Terrifyer
Pig Destroyer
Commencer une carrière dans le metal extrême tient quelque part du chemin de croix. Au-delà du fait que les genres sont bien balisés (croisements et hybridation compris) depuis plus de cinquante ans maintenant, il faut se préparer à devoir défendre une intensité dans la violence et conserver une énergie sans faille sur le temps d’une carrière. Ça en devient vraiment décourageant quand on se penche un peu sur le niveau de haine et de puissance déjà développé par un paquet de groupes au sommet de la chaîne metal. Comment débuter en studio et imaginer son projet grindcore (on l’appelera pour l’exercice Anal Putrid Babies) en ayant seulement une pensée pour la carrière de Pig Destroyer ? Onze albums sans aucune faute. Onze albums où le grindcore, le death metal, le hardcore, le thrash et le crust-punk ont fini par fusionner dans ce qui est devenu aujourd’hui un modèle absolu. Une sorte de modèle définitif pour tous ceux qui veulent jouer extrêmement rapide et furieusement puissant.

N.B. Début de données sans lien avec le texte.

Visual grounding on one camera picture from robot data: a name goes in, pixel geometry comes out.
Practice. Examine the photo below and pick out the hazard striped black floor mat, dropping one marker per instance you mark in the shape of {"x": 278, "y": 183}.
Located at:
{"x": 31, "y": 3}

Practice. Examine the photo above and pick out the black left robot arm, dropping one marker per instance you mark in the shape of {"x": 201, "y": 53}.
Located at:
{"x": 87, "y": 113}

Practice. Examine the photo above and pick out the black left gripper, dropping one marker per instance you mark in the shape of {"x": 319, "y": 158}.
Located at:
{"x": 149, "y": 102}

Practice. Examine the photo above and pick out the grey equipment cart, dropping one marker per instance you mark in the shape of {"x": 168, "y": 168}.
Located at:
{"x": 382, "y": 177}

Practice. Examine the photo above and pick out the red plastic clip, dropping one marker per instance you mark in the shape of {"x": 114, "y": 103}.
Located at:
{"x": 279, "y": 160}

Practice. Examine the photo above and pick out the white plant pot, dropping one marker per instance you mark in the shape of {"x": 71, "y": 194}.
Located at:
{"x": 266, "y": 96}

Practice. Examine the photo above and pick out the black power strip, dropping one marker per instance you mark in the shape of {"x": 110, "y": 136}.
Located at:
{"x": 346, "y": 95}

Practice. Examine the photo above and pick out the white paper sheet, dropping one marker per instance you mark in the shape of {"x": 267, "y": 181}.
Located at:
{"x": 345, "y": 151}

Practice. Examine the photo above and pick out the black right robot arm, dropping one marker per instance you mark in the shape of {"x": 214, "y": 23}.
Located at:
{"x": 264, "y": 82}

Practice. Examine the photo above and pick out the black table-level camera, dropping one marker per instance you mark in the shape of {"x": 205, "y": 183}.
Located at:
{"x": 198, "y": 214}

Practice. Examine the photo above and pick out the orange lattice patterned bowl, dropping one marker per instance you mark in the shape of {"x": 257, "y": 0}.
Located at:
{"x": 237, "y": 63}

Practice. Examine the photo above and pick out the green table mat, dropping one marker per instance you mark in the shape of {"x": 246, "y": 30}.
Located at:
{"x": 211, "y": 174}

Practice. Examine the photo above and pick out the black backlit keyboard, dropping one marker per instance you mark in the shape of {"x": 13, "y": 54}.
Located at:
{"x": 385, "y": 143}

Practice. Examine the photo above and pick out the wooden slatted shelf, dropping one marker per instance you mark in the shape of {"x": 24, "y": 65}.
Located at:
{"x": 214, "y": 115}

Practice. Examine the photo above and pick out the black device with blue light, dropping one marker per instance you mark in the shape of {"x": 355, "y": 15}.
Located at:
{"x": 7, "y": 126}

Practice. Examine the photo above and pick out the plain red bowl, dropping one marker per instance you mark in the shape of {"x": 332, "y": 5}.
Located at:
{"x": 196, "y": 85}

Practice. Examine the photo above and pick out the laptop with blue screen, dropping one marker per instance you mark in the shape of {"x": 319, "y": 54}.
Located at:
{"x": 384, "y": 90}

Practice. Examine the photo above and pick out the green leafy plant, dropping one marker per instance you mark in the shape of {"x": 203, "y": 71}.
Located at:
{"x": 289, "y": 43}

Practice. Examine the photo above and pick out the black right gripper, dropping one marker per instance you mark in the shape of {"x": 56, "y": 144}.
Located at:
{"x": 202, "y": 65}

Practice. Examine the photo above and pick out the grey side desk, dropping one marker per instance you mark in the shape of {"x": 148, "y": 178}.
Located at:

Rassemblés pour les vingt ans de la sortie de Terrifyer - troisième album qui fait suite à Prowler In The Yard, peut-être le meilleur album de grindcore de tous les temps – on se paie ici l’écoute de l’édition deluxe, gatefold tout ce que tu veux, vinyl marbré et tout le brol pour une durée ridicule de 107 minutes. Et ce qu’on peut en dire n’a rien d’original – en même temps on ne va pas rééditer les disques de merde - le niveau de burinage est digne de la réputation du groupe : les batteries sont absurdes de technique, on vire la basse parce que ça ne sert à rien, le chant est au niveau du point de rupture pendant les trente-et-une minutes du disque principal, les textes sont crispants de haine et les interludes tirés de snuff movies sont toujours aussi gênants. On garde tout de même une mention spéciale pour ce qui fait le sel du groupe au-delà de sa sur-violence : le groove absolu des guitares qui trouve sa place un peu partout à chaque fois que c’est possible. Dans des titres qui dépassent rarement la minute trente, ça reste un exercice.
Les fans hardcore du groupe trouveront sans nul doute un plaisir certain à s’envoyer le même album dans sa version démo. Et si de notre côté on salue à tout le moins l’intérêt historique de ces enregistrements alternatifs, on est absolument ravis de redécouvrir ici « Natasha », morceau/EP effroyable dépassant la demi-heure qui nous rappelle que, quand il le veut, Pig Destroyer est aussi un très grand groupe de doom désespéré, « lent », construit et pas mal angoissant. Pour le coup, c’est un vrai cadeau. J’abandonne donc définitivement le projet Anal Putrid Babies là où il en est, c’est-à dire nulle part et je vais laisser les grands me montrer comment ça fonctionne vraiment. C’est évidemment un morceau d’histoire qu’on nous propose là.